La “generación mejor preparada de la historia” que no puede emanciparse con su nómina, y que no quiere ser como Alcaraz ni ganarse la bendición de Garamendi: solo quieren trabajar para vivir, y no vivir para trabajar. Menos horas, por supuesto. Y con más salario, faltaría más
Que no, que la gente no quiere trabajar. Y los jóvenes aún menos. Buscas camareros y no encuentras, buscas jornaleros para las campañas agrícolas y tienen que venir de fuera, buscas comerciales a comisión, buscas dependientes con horario de tienda, buscas profesores de usar y tirar, conductores, repartidores, montadores y tantos sectores con vacantes porque la gente no, que no, que no quiere trabajar. Y los que sí, resulta que quieren trabajar menos horas, incluso menos de las 37 semanales que intentaba el Gobierno. No quieren trabajar los españoles, y tampoco los inmigrantes que, como ha descubierto el PP, hacen del subsidio “su modo de vida”.

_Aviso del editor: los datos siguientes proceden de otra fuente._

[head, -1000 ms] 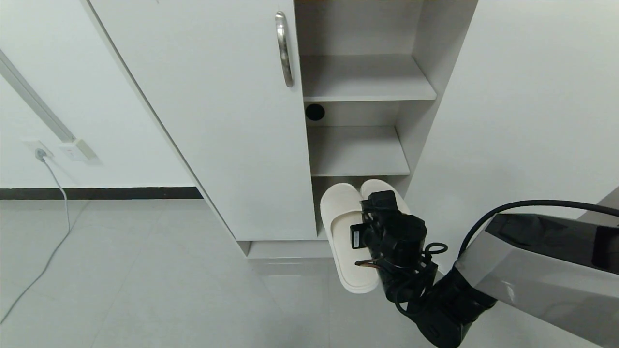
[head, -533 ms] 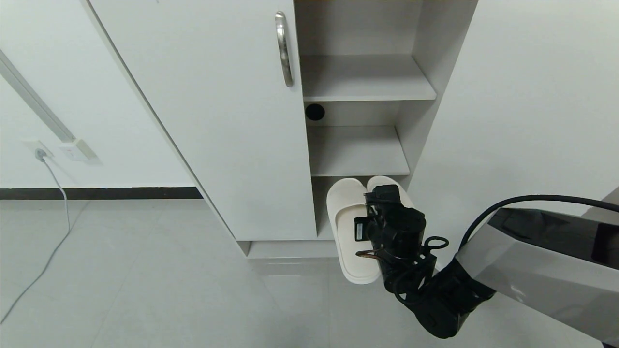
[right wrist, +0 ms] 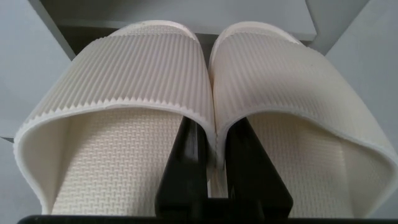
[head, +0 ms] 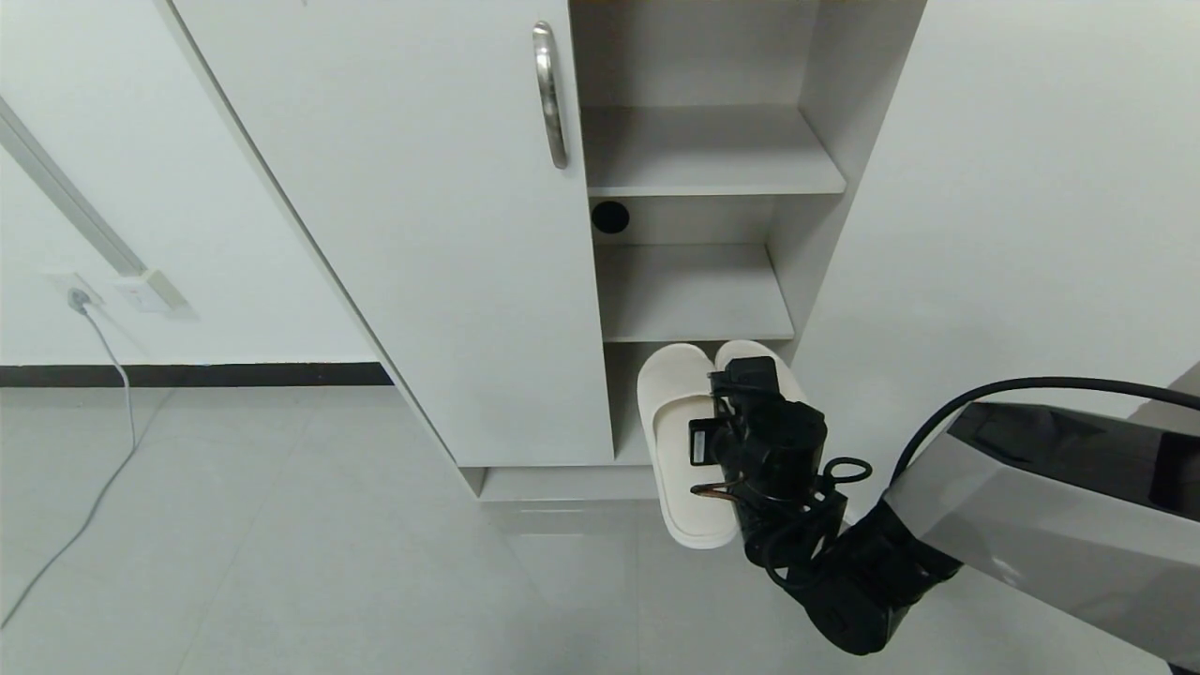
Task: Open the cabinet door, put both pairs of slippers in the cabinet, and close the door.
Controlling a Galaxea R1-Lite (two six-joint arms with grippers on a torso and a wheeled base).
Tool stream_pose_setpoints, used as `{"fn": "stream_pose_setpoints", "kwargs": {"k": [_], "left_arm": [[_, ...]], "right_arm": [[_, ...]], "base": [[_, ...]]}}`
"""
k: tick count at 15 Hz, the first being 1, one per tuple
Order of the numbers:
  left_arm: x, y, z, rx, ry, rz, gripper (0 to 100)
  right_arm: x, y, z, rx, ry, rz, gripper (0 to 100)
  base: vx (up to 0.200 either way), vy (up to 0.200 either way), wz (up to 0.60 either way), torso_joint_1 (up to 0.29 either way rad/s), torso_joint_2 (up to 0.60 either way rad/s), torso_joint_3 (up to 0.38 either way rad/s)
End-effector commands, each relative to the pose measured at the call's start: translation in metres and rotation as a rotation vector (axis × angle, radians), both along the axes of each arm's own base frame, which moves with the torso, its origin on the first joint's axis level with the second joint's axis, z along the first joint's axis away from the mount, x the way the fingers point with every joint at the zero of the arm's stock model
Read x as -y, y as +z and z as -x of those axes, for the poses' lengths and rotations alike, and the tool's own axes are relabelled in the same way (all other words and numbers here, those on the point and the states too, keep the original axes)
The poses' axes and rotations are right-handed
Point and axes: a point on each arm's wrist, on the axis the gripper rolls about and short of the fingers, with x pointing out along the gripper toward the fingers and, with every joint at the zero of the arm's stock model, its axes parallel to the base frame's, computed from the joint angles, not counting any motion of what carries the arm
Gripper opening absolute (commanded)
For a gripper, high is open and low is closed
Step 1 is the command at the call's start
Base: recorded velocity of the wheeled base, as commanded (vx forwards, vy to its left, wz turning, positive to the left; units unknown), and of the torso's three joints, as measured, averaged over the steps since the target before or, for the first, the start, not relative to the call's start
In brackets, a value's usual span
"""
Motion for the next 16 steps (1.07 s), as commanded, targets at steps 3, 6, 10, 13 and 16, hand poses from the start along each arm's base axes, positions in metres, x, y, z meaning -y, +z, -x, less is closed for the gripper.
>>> {"fn": "stream_pose_setpoints", "kwargs": {"k": [3,6,10,13,16], "left_arm": [[0.0,0.0,0.0,0.0,0.0,0.0,0],[0.0,0.0,0.0,0.0,0.0,0.0,0],[0.0,0.0,0.0,0.0,0.0,0.0,0],[0.0,0.0,0.0,0.0,0.002,0.002,0],[0.0,0.0,0.0,0.0,0.002,0.003,0]], "right_arm": [[0.001,0.007,0.001,0.013,0.001,-0.011,0],[0.003,0.018,0.003,0.032,0.001,-0.029,0],[0.003,0.016,0.004,0.026,0.003,-0.023,0],[0.003,0.01,0.005,0.011,0.005,-0.009,0],[0.0,0.002,0.001,0.002,0.006,-0.002,0]], "base": [[0.2,0.0,0.0,-0.006,0.0,0.002],[0.2,0.0,0.0,0.007,0.01,0.002],[0.2,0.0,0.0,0.005,0.0,0.001],[0.2,0.0,0.0,0.005,0.0,-0.002],[0.0,0.0,0.0,0.0,0.0,0.0]]}}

¿Por qué la gente no quiere trabajar? Porque les falta cultura del esfuerzo. Lo dijo esta semana ese humorista patronal llamado Antonio Garamendi: “Tú vas a la India y todos quieren venir a trabajar. En Iberoamérica haces los cursos y vienen corriendo. En España tú haces el curso y no van”, y añade que “es la cultura del esfuerzo, de sufrir, de saber qué pierdes, qué ganas”. No se le ocurrió mejor ejemplo que Carlos Alcaraz, quien por cierto no trabaja ocho horas diarias, como bien recuerda María Álvarez. Lo de Alcaraz como héroe neoliberal me recordó a un libro de autoayuda empresarial de hace un par de años titulado Nadalízate, que proponía imitar a Rafa Nadal para “sacar lo mejor de ti” y “alcanzar la excelencia”. No lo intenten en sus casas.
Ciertos empresarios han sido siempre muy partidarios de la cultura del esfuerzo, sí. Del esfuerzo de los demás, claro, del que extraen la plusvalía. Lo dejó escrito hace muchos años Adorno, al que cito a partir de un texto de José Luis Pardo: “Los que disponen del trabajo de los demás le atribuyan una dignidad en sí (…) justamente porque solo es algo para otros: la metafísica del trabajo y la apropiación del trabajo ajeno son complementarias”.
La cosa viene de antiguo, de los albores del capitalismo, cuando los Garamendi de entonces tenían que doblegar la resistencia de los primeros trabajadores asalariados a someterse a la nueva disciplina de las fábricas. Además de mantenerlos en la miseria, imponerles sanciones y usar la fuerza del Estado, se les inculcó una ética del trabajo que criminalizaba al indolente, al vago, al parásito social. Una cruzada moral propagada sobre todo por aquellos que vivían del esfuerzo de los demás. Y ahí seguimos.
Aquella cultura del esfuerzo se incorporó al ADN de la clase obrera y pasó de una a otra generación, hasta nuestros días. Lo cuenta Bibiana Collado en un libro lúcido y hermoso, Yeguas exhaustas: cómo los hijos de la clase trabajadora fuimos educados por el sistema, pero también por nuestros propios padres y madres (deslomadas), en una cultura del esfuerzo y una ética del trabajo que, una vez en el mercado, no encajan con una realidad de precariedad, desigualdad, sinsentido laboral y empresarios de la escuela Garamendi (que por suerte no son todos).
Una “corrosión del carácter” que ya advertía Sennett hace casi treinta años, y en la que han crecido los trabajadores más jóvenes, esos nativos precarios que no han conocido otra cosa. La “generación mejor preparada de la historia” que no puede emanciparse con su nómina, y que no quiere ser como Alcaraz ni ganarse la bendición de Garamendi: solo quieren trabajar para vivir, y no vivir para trabajar. Menos horas, por supuesto. Y con más salario, faltaría más. Podemos lamentar su falta de compromiso y entrega, su menor disposición a “sufrir” (la palabra elegida por el presidente de la patronal). O podemos alegrarnos de que la “cultura del esfuerzo” de los jóvenes ya no pase por entregarlo todo a la empresa a cambio de tan poco.